Kuningan-M T P
Wacana pengembalian mekanisme pemilihan kepala daerah melalui DPRD terus menuai polemik dan penolakan dari berbagai kalangan. Sejumlah pihak menilai gagasan tersebut berpotensi mengurangi hak politik rakyat yang selama ini menjadi fondasi demokrasi langsung di Indonesia.
Pembina DPD PSI Kabupaten Kuningan, Asep, menjadi salah satu tokoh yang vokal menolak wacana tersebut. Menurutnya, pemilihan kepala daerah secara langsung merupakan hak rakyat yang tidak boleh dialihkan kepada perwakilan di parlemen daerah.
“Ini jelas menghilangkan hak rakyat. Pemilihan kepala daerah itu hak rakyat secara langsung, bukan lewat perwakilan,” ujar Asep.
Ia menegaskan bahwa sistem pemilihan langsung merupakan salah satu capaian penting reformasi yang harus dipertahankan. Menurutnya, masyarakat saat ini sudah terbiasa menentukan pemimpinnya secara langsung melalui pemilu.
Asep juga mengingatkan bahwa mekanisme pemilihan lewat DPRD berpotensi membuka ruang kompromi politik di tingkat elite, sehingga kepala daerah dikhawatirkan menjadi lebih jauh dari aspirasi masyarakat.
“Jangan sampai demokrasi kita mundur. Rakyat sudah terbiasa memilih langsung, jangan dirampas lagi haknya,” katanya.
Di tengah menguatnya penolakan tersebut, pandangan berbeda namun lebih moderat disampaikan Wakil Ketua Laskar Gibran (LG) DPW Jawa Barat, Sangga Maulana Ilham. Ia menyatakan sepakat bahwa demokrasi tidak boleh kembali ke pola lama, namun menurutnya perdebatan juga harus dibarengi dengan upaya mencari solusi baru yang lebih relevan dengan perkembangan zaman.
“Kita sependapat dengan PSI dan PDI tersebut, jangan balik arah ke zaman reformasi. Tapi kita harus bisa mencari solusi dari pemerintahan seperti apa,” ujar Sangga.
Ia menilai demokrasi tidak cukup hanya dipertahankan, tetapi juga perlu diperbarui agar lebih efektif, transparan, dan adaptif terhadap perkembangan teknologi.
Salah satu gagasan yang dinilai layak dipertimbangkan adalah penerapan e-voting dalam pemilihan kepala daerah. Menurut Sangga, teknologi dapat menjadi sarana untuk memperkuat partisipasi publik tanpa harus menghilangkan prinsip demokrasi langsung.
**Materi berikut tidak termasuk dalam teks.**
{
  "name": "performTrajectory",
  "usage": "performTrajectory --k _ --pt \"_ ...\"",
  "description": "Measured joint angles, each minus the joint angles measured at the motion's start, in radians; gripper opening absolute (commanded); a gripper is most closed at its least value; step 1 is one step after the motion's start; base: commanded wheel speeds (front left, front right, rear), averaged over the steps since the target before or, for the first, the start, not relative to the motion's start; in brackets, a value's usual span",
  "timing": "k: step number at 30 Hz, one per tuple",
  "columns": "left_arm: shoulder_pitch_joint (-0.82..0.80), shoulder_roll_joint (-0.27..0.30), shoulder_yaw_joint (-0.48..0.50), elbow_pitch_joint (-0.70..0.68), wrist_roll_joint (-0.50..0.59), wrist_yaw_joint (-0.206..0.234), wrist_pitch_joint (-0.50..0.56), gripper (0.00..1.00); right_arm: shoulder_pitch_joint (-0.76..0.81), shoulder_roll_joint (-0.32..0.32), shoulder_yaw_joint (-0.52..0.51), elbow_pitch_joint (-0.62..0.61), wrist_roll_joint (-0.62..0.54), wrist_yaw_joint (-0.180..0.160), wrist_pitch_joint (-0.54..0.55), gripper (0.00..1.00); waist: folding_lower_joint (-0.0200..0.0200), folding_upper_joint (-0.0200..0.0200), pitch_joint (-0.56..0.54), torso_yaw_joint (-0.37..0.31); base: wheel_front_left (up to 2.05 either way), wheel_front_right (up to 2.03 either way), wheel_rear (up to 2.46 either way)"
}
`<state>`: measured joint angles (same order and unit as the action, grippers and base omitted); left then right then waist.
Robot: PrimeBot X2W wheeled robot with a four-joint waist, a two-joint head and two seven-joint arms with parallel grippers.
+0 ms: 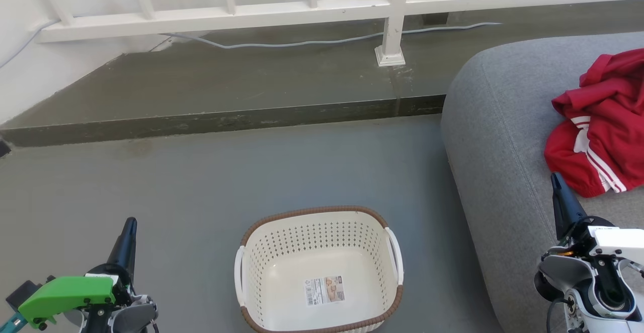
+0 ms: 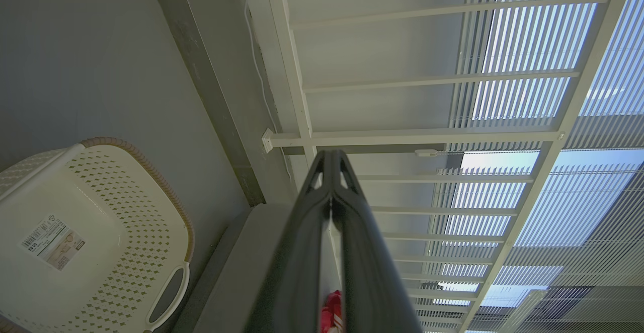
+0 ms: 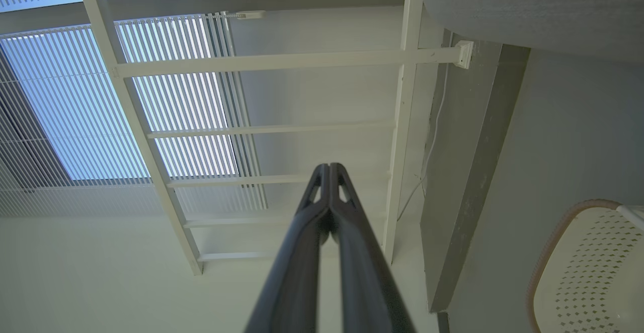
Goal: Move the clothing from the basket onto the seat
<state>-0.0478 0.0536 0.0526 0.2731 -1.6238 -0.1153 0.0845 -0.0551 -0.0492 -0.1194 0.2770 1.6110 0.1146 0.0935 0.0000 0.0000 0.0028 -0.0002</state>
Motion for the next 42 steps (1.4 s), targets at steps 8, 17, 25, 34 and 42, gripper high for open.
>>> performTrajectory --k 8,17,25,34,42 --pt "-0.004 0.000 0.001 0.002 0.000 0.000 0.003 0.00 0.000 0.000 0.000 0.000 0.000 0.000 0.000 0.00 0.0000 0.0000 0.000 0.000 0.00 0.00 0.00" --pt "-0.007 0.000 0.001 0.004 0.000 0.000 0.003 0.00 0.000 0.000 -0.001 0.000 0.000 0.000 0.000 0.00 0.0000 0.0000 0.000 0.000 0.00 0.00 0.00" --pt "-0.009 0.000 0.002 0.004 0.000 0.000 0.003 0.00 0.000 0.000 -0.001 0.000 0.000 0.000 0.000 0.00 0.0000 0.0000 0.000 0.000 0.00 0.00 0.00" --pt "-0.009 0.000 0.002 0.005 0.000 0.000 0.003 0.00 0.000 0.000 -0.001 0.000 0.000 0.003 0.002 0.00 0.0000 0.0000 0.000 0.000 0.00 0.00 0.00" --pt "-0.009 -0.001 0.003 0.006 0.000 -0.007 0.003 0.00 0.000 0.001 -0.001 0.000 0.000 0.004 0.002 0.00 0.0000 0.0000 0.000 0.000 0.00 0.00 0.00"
“Seperti yang disampaikan PDI Perjuangan, e-voting bisa menjadi pilihan. Tapi kita tetap harus melihat keputusan dari pemerintah pusat,” lanjutnya.
Sangga juga menilai bahwa penolakan semata tidak cukup tanpa disertai tawaran solusi konkret. Ia mendorong agar diskursus mengenai masa depan pilkada tidak terjebak pada perdebatan antara sistem lama dan baru, melainkan fokus mencari format demokrasi yang lebih progresif dan sesuai kebutuhan masyarakat saat ini.
Perbedaan pandangan antara sejumlah partai politik dan organisasi masyarakat tersebut menunjukkan bahwa arah masa depan pilkada masih menjadi arena tarik ulur kepentingan politik nasional. Meski demikian, satu hal yang menjadi perhatian bersama adalah pentingnya menjaga keterlibatan rakyat dalam menentukan pemimpin daerah.
Kini, pemerintah pusat dinilai memegang peran penting dalam menentukan arah kebijakan pilkada ke depan, sementara publik terus menanti apakah demokrasi langsung akan dipertahankan, dimodernisasi, atau diarahkan ke bentuk baru yang lebih kompleks.